During a fifty-year career that covered some 170 film projects, he proved himself a total workaholic, taking pride in always being the first one on the set. Yet he also loved retreating to his expansive San Fernando Valley ranch, and (outside of sex with every sweet young thing who struck his fancy) his favorite form of recreation was polo. One thing about him was consistent: his total inability to stop mangling the English language.

I get my information from a colleague, Alan K. Rode, who’s no stranger to contradiction. A former naval officer, he spent years dividing his time between writing and toiling as an aerospace general manager before committing himself fully to chronicling the history of classic Hollywood. His love for the entertainment industry is deeply rooted: his mother and several other family members were all once involved in film production. Aa a lifelong movie buff, Alan has interviewed and befriended many of the stalwarts of Golden Age Hollywood. His special passion for film noir has led him to be active as both a commentator and a preservationist. He’s one of the leading lights behind the Film Noir Foundation, and helps host the nation’s various Noir City film festivals, as well as his own Arthur Lyons Film Noir Festival in Palm Springs. He curated UCLA's recent three-month Curtiz retrospective, and this April he'll be appearing on TCM with Ben Mankiewicz, spotlighting Curtiz's Hollywood career.

When I first met Alan, he had one book under his belt: Charles McGraw: Biography of a Film Noir Tough Guy. But he told me then he was laboring over something really big. Big it certainly is — Alan’s Michael Curtiz: A Life in Film is a jumbo-sized volume from the Screen Classics series put out by the University Press of Kentucky. It’s a serious, critically acclaimed survey of the director’s long career. In it I learned about Curtiz’s skill with a camera, his fraught relationship with his home studio, Warner Bros., and his involvement in making everything from Captain Blood to Casablanca (for which he won an Oscar) to Life with Father to the Bing Crosby musical, White Christmas. Errol Flynn, Olivia de Havilland, and Bette Davis became stars on his watch. In addition, James Cagney brilliantly shifted gears in his George M. Cohan biopic, Yankee Doodle Dandy, and Joan Crawford — making a comeback after being sacked by MGM as “box office poison” — won an Oscar for her title role in Curtiz’s Mildred Pierce. He was the first to make movies starring John Garfield and, much later, Doris Day. (Seeing Day, a popular band singer, as possessing unmistakable star quality, he forbade her to take acting classes.) In 1958 he directed Elvis Presley in the film generally considered his best, King Creole.

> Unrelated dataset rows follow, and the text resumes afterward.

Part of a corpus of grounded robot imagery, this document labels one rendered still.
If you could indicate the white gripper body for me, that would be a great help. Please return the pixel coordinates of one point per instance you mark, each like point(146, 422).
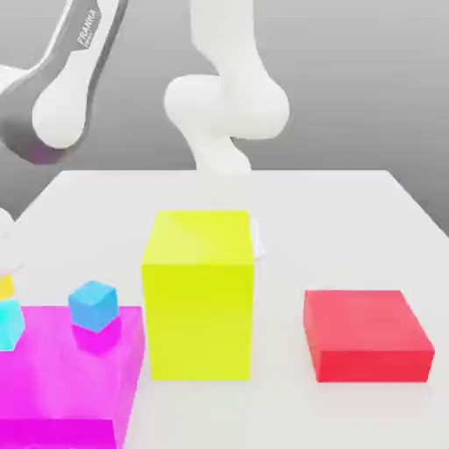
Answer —
point(8, 257)

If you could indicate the small yellow cube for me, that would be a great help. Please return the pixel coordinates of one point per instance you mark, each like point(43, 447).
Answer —
point(5, 287)

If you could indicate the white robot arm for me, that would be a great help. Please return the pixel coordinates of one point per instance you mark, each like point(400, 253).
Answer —
point(228, 105)

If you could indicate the small cyan cube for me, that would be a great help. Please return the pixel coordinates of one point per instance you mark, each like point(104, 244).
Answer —
point(9, 324)

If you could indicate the small blue cube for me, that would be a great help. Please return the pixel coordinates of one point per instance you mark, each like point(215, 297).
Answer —
point(93, 305)

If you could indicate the small magenta cube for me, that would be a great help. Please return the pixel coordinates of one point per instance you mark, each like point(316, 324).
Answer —
point(96, 342)

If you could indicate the large magenta box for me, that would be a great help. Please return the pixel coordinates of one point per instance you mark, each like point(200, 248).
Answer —
point(63, 393)

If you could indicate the large yellow box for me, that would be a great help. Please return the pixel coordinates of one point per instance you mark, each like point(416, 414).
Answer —
point(198, 308)

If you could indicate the large red box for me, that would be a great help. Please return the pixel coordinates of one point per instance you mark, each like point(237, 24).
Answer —
point(368, 333)

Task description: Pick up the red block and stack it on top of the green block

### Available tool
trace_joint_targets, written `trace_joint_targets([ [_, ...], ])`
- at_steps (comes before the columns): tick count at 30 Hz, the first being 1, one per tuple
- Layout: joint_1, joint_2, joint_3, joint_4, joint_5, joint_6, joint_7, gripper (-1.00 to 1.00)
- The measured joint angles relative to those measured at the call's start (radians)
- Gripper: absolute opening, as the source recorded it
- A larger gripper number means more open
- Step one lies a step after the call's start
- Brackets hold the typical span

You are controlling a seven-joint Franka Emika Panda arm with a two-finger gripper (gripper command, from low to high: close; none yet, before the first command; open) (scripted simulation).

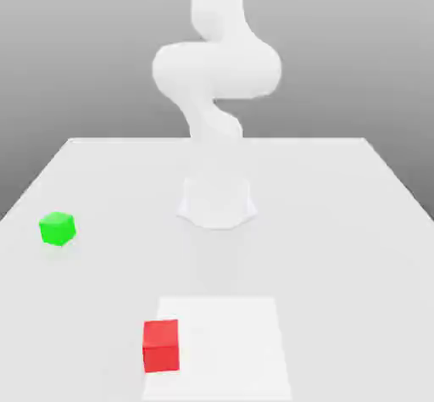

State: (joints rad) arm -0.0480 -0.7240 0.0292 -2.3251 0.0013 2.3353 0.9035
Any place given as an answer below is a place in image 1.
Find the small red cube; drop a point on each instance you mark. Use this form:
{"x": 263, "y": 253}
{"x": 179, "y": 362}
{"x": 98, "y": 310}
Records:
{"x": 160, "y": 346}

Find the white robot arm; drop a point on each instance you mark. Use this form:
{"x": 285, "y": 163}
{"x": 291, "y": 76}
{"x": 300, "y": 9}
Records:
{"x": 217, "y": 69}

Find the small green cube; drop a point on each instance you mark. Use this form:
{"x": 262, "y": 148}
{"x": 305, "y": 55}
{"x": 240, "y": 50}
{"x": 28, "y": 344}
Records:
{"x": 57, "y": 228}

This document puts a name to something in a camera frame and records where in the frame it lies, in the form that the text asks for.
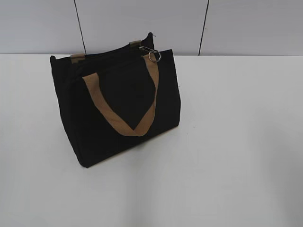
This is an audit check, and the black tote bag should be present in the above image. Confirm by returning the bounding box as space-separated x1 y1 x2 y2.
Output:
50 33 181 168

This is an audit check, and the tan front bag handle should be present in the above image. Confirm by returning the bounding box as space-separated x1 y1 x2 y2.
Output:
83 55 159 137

Curtiz’s achievements don’t entirely make up for his shenanigans—like his temper tantrums and the late-career big-budget botch called The Egyptian in which both he and producer Darryl Zanuck cast their mistresses in featured roles. Rode discusses, in fascinating detail, how Curtiz ended up making a movie, Mission to Moscow, that could be considered a Soviet propaganda film, but then emerged from the McCarthy era wholly unscathed. Some in Hollywood loved him; some hated him. But one thing’s for sure — without him, Hollywood would have been a much less interesting place.